> _WHAT THE TASK REQUIRES_:
Could you output every record below exactly, leaving out the pictures?

> _Records from a data collection_:
::::::

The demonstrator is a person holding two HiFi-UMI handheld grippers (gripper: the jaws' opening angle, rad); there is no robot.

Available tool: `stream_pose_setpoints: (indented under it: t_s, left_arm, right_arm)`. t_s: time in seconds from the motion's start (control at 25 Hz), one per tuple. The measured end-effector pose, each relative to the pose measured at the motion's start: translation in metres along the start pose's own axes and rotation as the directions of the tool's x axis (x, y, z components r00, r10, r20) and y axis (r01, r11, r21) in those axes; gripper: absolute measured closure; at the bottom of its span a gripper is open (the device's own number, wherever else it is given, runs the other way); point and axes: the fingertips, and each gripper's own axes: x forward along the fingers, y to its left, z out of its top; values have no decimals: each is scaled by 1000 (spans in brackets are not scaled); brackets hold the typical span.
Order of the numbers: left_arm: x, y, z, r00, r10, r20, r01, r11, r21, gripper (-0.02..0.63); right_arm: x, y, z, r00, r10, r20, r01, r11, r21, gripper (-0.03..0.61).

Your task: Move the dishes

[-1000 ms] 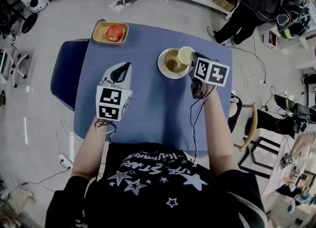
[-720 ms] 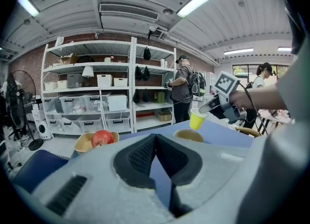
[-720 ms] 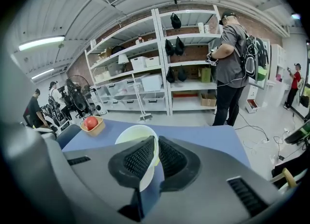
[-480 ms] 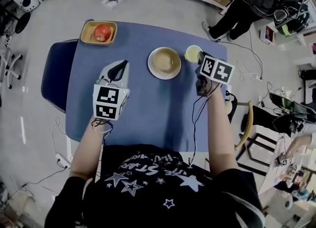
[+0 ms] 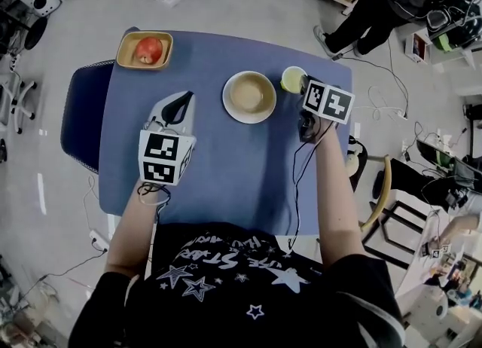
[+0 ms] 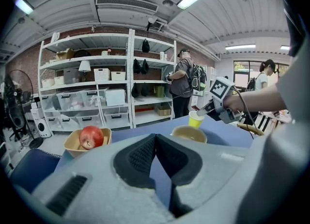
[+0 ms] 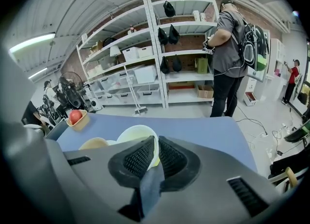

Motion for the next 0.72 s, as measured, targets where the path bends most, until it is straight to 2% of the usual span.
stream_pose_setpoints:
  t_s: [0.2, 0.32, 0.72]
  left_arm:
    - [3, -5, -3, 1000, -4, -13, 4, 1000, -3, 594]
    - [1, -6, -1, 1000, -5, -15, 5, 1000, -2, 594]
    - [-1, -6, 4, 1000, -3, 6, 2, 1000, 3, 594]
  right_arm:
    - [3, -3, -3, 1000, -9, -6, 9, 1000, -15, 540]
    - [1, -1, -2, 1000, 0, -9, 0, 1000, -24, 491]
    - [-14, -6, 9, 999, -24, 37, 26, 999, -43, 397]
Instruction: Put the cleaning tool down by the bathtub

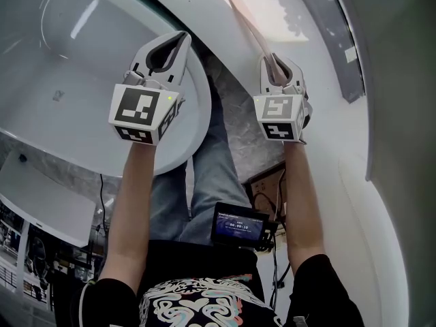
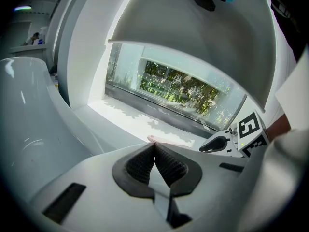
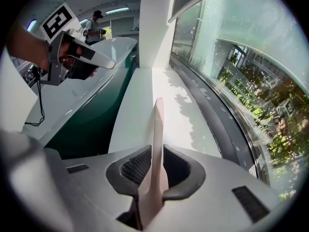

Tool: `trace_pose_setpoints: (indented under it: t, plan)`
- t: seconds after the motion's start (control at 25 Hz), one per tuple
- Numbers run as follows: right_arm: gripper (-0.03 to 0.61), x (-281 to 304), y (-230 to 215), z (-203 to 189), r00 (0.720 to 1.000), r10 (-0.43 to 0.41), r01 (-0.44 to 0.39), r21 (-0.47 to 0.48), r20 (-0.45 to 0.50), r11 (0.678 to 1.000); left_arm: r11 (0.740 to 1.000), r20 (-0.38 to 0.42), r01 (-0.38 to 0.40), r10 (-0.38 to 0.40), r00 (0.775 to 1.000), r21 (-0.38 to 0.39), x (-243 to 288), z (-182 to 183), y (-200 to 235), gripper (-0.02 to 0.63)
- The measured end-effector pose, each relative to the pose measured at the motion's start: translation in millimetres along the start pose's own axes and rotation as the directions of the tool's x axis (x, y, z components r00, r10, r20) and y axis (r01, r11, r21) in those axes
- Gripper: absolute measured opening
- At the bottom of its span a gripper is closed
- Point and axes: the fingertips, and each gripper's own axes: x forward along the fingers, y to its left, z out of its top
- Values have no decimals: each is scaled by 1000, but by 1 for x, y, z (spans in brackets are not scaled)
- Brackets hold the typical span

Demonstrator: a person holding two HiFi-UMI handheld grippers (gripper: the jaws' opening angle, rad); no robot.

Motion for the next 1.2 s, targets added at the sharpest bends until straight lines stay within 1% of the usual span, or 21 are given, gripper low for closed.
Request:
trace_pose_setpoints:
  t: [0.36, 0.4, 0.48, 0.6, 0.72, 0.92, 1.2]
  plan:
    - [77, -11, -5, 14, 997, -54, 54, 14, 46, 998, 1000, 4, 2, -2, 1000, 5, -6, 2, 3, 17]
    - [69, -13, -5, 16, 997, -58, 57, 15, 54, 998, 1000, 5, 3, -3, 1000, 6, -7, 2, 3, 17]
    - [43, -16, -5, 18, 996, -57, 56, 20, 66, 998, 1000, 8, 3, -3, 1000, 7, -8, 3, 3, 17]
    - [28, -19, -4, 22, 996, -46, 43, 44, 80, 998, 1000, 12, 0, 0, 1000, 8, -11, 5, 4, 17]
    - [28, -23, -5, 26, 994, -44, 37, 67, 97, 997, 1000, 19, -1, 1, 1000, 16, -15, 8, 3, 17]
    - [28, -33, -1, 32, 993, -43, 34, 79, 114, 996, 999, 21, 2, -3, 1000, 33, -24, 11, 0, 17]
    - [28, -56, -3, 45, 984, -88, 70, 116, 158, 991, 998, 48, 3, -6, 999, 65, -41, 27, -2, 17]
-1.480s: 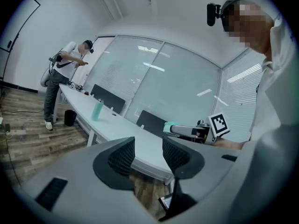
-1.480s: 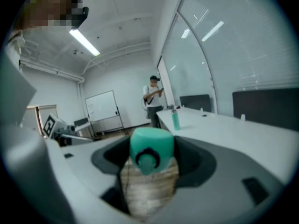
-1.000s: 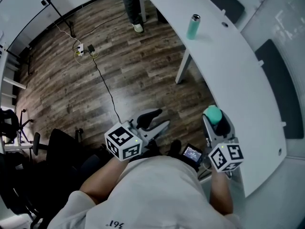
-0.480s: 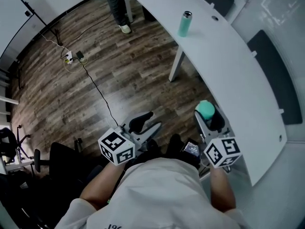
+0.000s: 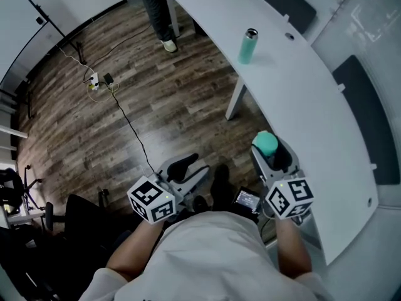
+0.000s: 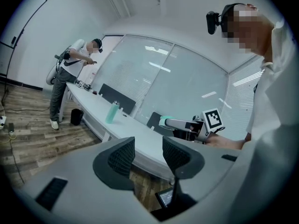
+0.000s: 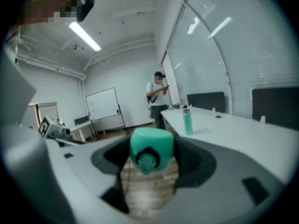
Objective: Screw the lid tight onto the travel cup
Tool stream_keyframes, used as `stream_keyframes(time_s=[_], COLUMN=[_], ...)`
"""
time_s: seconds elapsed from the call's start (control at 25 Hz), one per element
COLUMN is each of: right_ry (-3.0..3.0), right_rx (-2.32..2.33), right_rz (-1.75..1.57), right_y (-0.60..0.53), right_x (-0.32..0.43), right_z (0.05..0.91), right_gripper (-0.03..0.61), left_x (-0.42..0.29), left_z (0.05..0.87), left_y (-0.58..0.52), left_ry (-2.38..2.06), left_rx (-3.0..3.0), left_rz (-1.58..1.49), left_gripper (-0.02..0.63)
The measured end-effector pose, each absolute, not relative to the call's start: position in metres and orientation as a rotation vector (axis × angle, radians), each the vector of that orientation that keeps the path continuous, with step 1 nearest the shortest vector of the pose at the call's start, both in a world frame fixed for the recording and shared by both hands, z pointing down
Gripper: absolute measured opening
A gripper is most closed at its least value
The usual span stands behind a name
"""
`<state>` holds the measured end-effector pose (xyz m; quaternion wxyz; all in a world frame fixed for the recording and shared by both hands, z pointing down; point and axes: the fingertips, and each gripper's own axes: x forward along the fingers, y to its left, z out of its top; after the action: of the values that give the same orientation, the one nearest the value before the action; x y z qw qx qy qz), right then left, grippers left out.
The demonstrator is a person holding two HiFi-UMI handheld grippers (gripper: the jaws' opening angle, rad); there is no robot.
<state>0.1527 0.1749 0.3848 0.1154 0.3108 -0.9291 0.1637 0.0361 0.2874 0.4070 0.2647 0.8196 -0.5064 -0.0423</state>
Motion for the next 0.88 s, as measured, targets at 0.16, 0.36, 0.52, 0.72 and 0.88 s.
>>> stream_keyframes(time_s=[0.16,0.36,0.52,0.72,0.88], right_ry=[-2.755,-2.776,-2.782,-2.777,-2.784], right_rx=[0.844,0.782,0.765,0.787,0.802], right_rz=[0.479,0.468,0.481,0.520,0.538], right_y=[0.129,0.077,0.043,0.013,-0.002], right_x=[0.135,0.125,0.130,0.141,0.145], right_z=[0.383,0.377,0.380,0.388,0.389], right_gripper=[0.311,0.311,0.311,0.311,0.311], left_x=[0.024,0.022,0.030,0.038,0.042], left_z=[0.403,0.400,0.402,0.403,0.402], left_y=[0.247,0.193,0.156,0.124,0.105], left_ry=[-1.426,-1.467,-1.470,-1.462,-1.443], left_rx=[2.193,2.173,2.164,2.174,2.193], left_rz=[-0.112,-0.118,-0.108,-0.081,-0.084], left_gripper=[0.201,0.201,0.201,0.201,0.202])
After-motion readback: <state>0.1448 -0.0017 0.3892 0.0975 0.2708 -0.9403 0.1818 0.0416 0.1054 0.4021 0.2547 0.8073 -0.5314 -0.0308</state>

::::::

> _THE COMPLETED TASK_:
The demonstrator is a person holding two HiFi-UMI handheld grippers (gripper: the jaws' opening angle, rad); there is no robot.

Available tool: `stream_pose_setpoints: (indented under it: t_s, left_arm, right_arm)`. t_s: time in seconds from the motion's start (control at 25 Hz), one per tuple. The measured end-effector pose, each relative to the pose measured at the motion's start: translation in metres along the start pose's own axes and rotation as the directions of the tool's x axis (x, y, z components r00, r10, r20) and y axis (r01, r11, r21) in those axes; gripper: absolute measured closure; at the bottom of its span a gripper is open (the device's own number, wherever else it is given, runs the other way); point and axes: the fingertips, and each gripper's own axes: x forward along the fingers, y to its left, z out of its top; values have no decimals: each is scaled by 1000 (spans in brackets are not scaled); brackets hold the typical span.
Order of the numbers: left_arm: x, y, z, r00, r10, r20, r01, r11, r21, gripper (-0.02..0.63); right_arm: x, y, z, r00, r10, r20, r01, r11, r21, gripper (-0.03..0.61).

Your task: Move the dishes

[-1000 ms] 
[-720 ms] 
[-720 ms] 
[-480 ms] 
[+0 ms] 
[+0 ms] 
[+0 ms] 

Motion for the next 0.72 s, as measured, targets where the path bends most, until it is straight to 2% of the usual span.
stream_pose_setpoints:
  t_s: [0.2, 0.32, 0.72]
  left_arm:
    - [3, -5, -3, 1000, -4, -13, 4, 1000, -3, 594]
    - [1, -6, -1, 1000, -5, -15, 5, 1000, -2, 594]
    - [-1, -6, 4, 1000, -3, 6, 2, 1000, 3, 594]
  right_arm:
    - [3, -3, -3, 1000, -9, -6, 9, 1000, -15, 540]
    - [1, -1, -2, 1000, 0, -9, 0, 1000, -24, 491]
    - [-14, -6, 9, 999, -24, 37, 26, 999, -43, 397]
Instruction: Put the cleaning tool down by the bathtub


Tool: `trace_pose_setpoints: (indented under it: t, plan)`
- t: seconds after the motion's start (control at 25 Hz), one per tuple
- Numbers run as follows: right_arm: gripper (-0.03 to 0.61), x (-281 to 304), y (-230 to 215), z (-203 to 189), r00 (0.720 to 1.000), r10 (-0.43 to 0.41), r01 (-0.44 to 0.39), r21 (-0.47 to 0.48), r20 (-0.45 to 0.50), r11 (0.678 to 1.000); left_arm: r11 (0.740 to 1.000), r20 (-0.38 to 0.42), r01 (-0.38 to 0.40), r10 (-0.38 to 0.40), r00 (0.775 to 1.000), r21 (-0.38 to 0.39), x (-243 to 288), z (-182 to 183), y (-200 to 235), gripper (-0.02 to 0.63)
- The measured end-effector pose, each relative to the pose measured at the motion's start: translation in millimetres along the start pose's own axes and rotation as the directions of the tool's x axis (x, y, z components r00, r10, r20) and y axis (r01, r11, r21) in those axes
- Gripper: absolute measured opening
- At the bottom of its span a gripper is closed
- Point and axes: the fingertips, and each gripper's own axes: x forward along the fingers, y to its left, z out of its top
- Values have no decimals: each is scaled by 1000, but by 1 for x, y, z (spans in brackets are not scaled)
- Brackets hold the typical span

Demonstrator: a person holding two HiFi-UMI handheld grippers (gripper: the jaws' opening angle, rad); no robot.

Motion for the next 1.2 s, targets added at the sharpest bends until straight lines stay within 1% of the usual span, or 21 are given, gripper low for closed.
Request:
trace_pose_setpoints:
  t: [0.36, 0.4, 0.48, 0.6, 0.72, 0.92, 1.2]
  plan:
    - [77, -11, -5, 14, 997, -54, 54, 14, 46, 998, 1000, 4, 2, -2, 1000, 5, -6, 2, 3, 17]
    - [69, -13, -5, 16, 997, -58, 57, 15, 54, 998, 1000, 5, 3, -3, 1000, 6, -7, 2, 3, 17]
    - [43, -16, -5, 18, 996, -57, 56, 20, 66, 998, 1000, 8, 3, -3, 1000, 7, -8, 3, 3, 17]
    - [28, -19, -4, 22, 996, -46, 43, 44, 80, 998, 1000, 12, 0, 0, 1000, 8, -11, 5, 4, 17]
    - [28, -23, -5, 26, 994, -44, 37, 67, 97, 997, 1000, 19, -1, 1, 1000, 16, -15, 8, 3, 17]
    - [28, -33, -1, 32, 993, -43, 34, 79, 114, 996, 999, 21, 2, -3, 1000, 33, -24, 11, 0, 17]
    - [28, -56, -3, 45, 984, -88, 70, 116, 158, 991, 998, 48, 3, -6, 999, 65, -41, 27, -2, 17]
-1.480s: 
-1.480s: 
-1.000s: 
-0.480s: 
+0.000s: 
+0.000s: 
+0.000s: 
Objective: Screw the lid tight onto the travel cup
Tool stream_keyframes, used as `stream_keyframes(time_s=[_], COLUMN=[_], ...)`
"""
time_s: seconds elapsed from the call's start (control at 25 Hz), one per element
COLUMN is each of: right_ry (-3.0..3.0), right_rx (-2.32..2.33), right_rz (-1.75..1.57), right_y (-0.60..0.53), right_x (-0.32..0.43), right_z (0.05..0.91), right_gripper (-0.03..0.61), left_x (-0.42..0.29), left_z (0.05..0.87), left_y (-0.58..0.52), left_ry (-2.38..2.06), left_rx (-3.0..3.0), left_rz (-1.58..1.49), left_gripper (-0.02..0.63)
The measured end-effector pose, each absolute, not relative to the call's start: position in metres and orientation as a rotation vector (axis × angle, radians), each the vector of that orientation that keeps the path continuous, with step 1 nearest the shortest vector of the pose at the call's start, both in a world frame fixed for the recording and shared by both hands, z pointing down
Gripper: absolute measured opening
A gripper is most closed at its least value
The usual span stands behind a name
"""
`<state>` holds the measured end-effector pose (xyz m; quaternion wxyz; all in a world frame fixed for the recording and shared by both hands, z pointing down; point and axes: the fingertips, and each gripper's own axes: x forward along the fingers, y to its left, z out of its top; after the action: of the values that give the same orientation, the one nearest the value before the action; x y z qw qx qy qz), right then left, grippers left out.
The demonstrator is a person holding two HiFi-UMI handheld grippers (gripper: the jaws' opening angle, rad); there is no robot.
<state>0.1527 0.1749 0.3848 0.1154 0.3108 -0.9291 0.1637 0.0361 0.2874 0.4070 0.2647 0.8196 -0.5064 -0.0423</state>
Motion for the next 0.88 s, as measured, targets at 0.16, 0.36, 0.52, 0.72 and 0.88 s.
>>> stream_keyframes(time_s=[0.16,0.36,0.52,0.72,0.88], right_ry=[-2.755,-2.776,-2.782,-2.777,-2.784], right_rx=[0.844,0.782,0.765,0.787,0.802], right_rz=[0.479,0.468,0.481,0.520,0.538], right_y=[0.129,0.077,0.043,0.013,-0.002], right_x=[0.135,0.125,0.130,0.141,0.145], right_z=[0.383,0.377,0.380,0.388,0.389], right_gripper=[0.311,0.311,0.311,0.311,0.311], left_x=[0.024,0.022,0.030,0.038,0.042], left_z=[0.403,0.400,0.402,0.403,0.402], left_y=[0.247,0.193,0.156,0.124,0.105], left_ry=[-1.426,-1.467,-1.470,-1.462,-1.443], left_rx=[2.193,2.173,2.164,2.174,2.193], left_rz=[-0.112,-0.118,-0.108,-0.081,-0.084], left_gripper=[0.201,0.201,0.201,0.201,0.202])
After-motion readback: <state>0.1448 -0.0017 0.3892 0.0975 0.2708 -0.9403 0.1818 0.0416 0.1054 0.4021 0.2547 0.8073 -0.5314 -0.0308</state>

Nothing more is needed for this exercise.